Work instruction: Each line of the listing that includes "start" should be reported.

Information provided:
★ ★ ★ ★ ★

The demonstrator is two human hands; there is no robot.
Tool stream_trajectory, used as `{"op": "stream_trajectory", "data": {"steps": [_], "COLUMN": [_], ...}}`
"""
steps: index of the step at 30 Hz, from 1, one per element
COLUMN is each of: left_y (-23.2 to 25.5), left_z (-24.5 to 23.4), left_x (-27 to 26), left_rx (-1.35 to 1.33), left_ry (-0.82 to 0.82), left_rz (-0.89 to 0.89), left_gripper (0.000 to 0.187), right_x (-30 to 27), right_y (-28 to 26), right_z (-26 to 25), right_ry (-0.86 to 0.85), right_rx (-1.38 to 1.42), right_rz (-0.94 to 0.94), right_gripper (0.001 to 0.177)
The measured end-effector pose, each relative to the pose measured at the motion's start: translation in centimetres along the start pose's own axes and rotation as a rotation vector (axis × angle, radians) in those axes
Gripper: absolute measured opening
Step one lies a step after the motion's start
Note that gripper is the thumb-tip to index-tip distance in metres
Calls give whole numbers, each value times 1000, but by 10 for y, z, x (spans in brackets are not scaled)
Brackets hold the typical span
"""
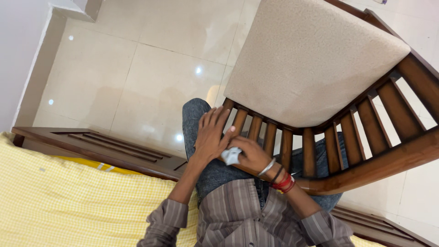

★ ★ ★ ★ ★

Output:
The measured end-effector pose, each relative to the pose measured at the motion's start: translation in centimetres along the start pose's own axes and rotation as a rotation vector (axis × angle, radians) in those axes
Step one lies a step after the motion's start

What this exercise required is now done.